Defective POMT1 causes MDDGA1, MDDGB1 and MDDGC1

Co-expression of both protein O-mannosyl-transferases 1 and 2 (POMT1 and POMT2; CAZy family GT39) is necessary for enzyme activity, that is mediating the transfer of mannosyl residues to the hydroxyl group of serine or threonine residues of proteins such as alpha-dystroglycan (DAG1; MIM:128239). DAG1 is a cell surface protein that plays an important role in the assembly of the extracellular matrix in muscle, brain, and peripheral nerves by linking the basal lamina to cytoskeletal proteins. Defects in POMT1 (MIM:607423) results in defective glycosylation of DAG1 and can cause severe congenital muscular dystrophy-dystroglycanopathies ranging from a severe type A, MDDGA1 (brain and eye abnormalities; MIM:236670), through a less severe type B, MDDGB1 (congenital form with mental retardation; MIM:613155) to a milder type C, MDDGC1 (limb girdle form; MIM:609308) (Bertini et al. 2011, Wells 2013).
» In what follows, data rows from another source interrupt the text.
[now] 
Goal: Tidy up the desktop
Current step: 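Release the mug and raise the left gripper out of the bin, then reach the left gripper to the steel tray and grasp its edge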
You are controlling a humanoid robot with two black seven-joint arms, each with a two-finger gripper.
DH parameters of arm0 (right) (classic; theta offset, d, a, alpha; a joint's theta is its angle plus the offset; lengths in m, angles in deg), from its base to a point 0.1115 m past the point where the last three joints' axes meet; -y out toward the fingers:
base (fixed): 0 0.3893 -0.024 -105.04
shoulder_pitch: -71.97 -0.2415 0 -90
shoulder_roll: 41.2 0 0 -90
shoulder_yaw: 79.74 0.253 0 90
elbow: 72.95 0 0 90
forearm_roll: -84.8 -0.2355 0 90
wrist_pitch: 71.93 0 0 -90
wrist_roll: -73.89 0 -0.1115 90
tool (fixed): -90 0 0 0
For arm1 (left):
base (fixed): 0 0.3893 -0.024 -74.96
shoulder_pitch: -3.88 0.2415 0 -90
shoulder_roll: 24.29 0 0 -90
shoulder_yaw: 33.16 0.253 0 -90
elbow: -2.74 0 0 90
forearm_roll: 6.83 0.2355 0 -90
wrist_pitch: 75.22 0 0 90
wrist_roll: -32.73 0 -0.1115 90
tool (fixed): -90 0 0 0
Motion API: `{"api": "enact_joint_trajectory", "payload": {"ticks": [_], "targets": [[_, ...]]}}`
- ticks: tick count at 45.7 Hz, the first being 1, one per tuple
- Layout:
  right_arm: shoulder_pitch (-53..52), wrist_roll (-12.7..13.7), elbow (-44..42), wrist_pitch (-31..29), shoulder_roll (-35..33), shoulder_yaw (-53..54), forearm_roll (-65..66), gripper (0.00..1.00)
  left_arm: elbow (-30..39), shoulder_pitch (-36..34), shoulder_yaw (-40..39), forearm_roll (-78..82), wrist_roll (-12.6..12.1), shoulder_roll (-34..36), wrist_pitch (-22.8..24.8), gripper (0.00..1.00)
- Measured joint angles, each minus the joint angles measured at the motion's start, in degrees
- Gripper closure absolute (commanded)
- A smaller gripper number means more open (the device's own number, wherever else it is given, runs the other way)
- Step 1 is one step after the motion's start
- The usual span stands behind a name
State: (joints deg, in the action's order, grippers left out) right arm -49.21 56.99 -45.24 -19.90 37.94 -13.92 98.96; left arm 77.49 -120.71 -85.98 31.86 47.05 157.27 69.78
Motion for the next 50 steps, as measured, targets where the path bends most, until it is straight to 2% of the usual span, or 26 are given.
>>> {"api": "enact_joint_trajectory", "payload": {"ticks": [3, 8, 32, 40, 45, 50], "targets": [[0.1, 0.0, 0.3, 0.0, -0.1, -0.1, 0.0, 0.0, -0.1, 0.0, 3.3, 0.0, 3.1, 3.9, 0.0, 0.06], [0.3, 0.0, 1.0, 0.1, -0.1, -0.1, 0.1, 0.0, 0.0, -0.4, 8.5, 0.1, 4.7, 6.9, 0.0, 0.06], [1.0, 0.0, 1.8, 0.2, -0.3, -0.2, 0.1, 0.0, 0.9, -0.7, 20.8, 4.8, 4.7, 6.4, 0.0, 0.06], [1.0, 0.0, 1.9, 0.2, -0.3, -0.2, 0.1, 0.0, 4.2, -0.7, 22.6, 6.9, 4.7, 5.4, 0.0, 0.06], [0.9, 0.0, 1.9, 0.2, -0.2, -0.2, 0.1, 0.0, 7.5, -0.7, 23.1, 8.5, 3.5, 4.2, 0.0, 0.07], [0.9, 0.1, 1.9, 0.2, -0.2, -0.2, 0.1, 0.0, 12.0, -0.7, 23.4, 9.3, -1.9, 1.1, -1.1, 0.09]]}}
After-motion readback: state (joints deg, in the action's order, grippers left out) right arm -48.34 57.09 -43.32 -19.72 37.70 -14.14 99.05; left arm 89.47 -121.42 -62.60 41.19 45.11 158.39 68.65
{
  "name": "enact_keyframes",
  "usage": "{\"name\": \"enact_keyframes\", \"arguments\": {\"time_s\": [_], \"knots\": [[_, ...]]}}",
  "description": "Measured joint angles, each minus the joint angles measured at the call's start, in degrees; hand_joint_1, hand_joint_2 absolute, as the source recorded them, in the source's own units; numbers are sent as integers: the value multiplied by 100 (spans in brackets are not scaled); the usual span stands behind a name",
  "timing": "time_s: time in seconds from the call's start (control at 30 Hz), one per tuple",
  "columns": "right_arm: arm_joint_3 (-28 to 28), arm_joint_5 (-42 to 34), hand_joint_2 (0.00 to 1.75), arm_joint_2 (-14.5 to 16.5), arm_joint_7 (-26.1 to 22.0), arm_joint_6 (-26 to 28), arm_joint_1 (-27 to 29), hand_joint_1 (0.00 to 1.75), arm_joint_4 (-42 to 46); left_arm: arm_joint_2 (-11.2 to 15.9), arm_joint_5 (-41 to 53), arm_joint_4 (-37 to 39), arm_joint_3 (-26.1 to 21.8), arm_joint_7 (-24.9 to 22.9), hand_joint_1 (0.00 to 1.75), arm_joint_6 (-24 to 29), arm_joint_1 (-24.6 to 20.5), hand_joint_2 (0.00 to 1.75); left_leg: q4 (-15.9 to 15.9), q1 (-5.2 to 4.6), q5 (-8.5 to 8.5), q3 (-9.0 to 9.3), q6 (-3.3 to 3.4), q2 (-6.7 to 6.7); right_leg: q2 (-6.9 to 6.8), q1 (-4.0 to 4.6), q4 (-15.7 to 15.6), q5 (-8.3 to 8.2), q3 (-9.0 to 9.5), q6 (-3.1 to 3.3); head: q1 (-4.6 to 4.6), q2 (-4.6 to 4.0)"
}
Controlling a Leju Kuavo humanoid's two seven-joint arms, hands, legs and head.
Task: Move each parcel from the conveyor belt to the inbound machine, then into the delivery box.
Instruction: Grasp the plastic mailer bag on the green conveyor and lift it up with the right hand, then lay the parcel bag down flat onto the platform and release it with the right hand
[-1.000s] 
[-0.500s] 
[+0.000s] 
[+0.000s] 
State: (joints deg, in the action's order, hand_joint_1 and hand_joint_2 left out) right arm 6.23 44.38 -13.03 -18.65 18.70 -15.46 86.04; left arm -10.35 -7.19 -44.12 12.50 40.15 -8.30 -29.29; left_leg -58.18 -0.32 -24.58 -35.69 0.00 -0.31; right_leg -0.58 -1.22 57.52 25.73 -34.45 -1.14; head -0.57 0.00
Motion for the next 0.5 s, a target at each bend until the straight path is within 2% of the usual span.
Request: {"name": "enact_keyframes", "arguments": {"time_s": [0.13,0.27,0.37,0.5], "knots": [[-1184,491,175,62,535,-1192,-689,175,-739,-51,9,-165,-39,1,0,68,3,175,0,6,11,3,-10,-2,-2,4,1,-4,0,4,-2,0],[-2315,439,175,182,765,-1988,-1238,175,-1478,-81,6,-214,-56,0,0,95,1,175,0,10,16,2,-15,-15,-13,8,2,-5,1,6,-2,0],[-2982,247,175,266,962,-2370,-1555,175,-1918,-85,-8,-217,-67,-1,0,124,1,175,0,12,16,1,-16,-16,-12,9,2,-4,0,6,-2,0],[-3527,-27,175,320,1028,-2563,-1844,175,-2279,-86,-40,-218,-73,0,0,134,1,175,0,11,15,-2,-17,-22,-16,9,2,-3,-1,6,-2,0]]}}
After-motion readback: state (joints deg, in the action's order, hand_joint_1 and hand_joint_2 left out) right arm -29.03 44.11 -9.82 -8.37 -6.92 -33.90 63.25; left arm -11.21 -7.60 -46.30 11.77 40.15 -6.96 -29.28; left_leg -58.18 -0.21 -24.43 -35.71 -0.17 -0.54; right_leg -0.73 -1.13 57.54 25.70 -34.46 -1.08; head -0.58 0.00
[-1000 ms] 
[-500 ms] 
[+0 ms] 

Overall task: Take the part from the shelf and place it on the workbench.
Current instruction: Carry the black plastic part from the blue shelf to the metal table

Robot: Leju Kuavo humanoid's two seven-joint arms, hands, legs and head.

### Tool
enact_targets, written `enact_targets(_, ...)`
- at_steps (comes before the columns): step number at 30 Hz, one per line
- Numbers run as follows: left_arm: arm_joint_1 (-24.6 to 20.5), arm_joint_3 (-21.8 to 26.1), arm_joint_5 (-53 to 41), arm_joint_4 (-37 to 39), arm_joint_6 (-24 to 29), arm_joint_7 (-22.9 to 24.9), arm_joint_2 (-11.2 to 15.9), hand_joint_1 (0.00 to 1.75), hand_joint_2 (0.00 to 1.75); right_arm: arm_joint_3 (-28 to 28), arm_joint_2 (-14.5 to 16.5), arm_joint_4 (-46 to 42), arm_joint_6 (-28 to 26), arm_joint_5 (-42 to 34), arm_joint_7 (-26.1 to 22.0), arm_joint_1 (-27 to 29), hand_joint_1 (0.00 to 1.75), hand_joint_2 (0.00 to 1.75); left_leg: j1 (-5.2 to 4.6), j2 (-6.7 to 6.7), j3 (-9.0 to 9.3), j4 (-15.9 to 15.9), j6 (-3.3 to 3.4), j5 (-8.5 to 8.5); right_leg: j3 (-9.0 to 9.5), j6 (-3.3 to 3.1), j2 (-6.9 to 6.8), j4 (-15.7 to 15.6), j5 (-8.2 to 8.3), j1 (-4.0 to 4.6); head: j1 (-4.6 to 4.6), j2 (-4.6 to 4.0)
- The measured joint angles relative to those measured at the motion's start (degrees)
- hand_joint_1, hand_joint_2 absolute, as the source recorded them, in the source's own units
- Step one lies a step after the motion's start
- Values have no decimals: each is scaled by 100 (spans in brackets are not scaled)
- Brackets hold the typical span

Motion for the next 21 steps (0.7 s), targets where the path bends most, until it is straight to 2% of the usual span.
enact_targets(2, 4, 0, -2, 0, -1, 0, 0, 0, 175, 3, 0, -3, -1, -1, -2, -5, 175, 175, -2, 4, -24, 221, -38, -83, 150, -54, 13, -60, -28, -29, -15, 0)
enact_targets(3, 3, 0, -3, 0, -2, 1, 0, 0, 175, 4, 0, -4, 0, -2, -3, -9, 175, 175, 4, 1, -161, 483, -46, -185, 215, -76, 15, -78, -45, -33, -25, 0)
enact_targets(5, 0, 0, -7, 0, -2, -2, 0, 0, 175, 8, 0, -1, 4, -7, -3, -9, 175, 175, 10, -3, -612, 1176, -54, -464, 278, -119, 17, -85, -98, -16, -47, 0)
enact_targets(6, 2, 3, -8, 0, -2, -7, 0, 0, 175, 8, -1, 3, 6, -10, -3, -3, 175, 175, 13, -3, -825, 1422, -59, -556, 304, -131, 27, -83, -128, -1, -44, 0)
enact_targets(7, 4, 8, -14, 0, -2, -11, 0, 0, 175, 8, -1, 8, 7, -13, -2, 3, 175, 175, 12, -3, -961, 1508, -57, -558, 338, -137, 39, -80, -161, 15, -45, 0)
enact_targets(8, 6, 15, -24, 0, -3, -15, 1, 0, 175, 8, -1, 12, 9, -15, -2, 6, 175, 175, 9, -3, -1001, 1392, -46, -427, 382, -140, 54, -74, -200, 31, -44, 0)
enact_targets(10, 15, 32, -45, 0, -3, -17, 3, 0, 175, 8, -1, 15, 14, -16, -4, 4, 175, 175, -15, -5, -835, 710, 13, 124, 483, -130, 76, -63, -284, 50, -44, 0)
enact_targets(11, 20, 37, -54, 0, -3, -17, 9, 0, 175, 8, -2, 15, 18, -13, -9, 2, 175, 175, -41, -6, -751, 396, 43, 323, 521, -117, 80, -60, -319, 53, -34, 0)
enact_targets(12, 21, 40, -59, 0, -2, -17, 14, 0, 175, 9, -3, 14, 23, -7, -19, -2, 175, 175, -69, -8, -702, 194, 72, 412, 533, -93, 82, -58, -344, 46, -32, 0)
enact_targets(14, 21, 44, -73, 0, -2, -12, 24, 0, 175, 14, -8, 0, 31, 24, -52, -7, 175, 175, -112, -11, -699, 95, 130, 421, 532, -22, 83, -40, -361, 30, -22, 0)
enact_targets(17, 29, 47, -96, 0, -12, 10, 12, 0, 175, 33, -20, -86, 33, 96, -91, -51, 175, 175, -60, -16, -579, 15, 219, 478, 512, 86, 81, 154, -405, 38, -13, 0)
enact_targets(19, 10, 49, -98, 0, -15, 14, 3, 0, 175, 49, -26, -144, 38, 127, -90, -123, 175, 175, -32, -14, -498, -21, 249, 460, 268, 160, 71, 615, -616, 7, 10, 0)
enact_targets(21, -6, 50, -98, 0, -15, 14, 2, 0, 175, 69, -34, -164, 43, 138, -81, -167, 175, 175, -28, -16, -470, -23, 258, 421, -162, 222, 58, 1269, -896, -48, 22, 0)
蛋白质O-甘露糖基转移酶1和2（POMT1和POMT2；属于CAZy家族GT39）的共表达对于酶活性至关重要，即介导甘露糖残基转移至蛋白质如α-肌联蛋白（DAG1；MIM：128239）的丝氨酸或苏氨酸残基的羟基。DAG1是一种细胞表面蛋白，通过将基膜与细胞骨架蛋白相连接，在肌肉、大脑和周围神经的细胞外基质组装中发挥重要作用。POMT1（MIM：607423）的缺陷会导致DAG1糖基化异常，并可引起从严重类型A（MDDGA1，大脑和眼部异常；MIM：236670）至较轻类型C（MDDGC1，肢体围裙型；MIM：609308）的严重先天性肌肉 dystroglycanopathies，其中包括从较轻类型B（MDDGB1，先天性智力障碍；MIM：613155）到各种程度的肌营养不良症（Bertini等，2011，Wells，2013）。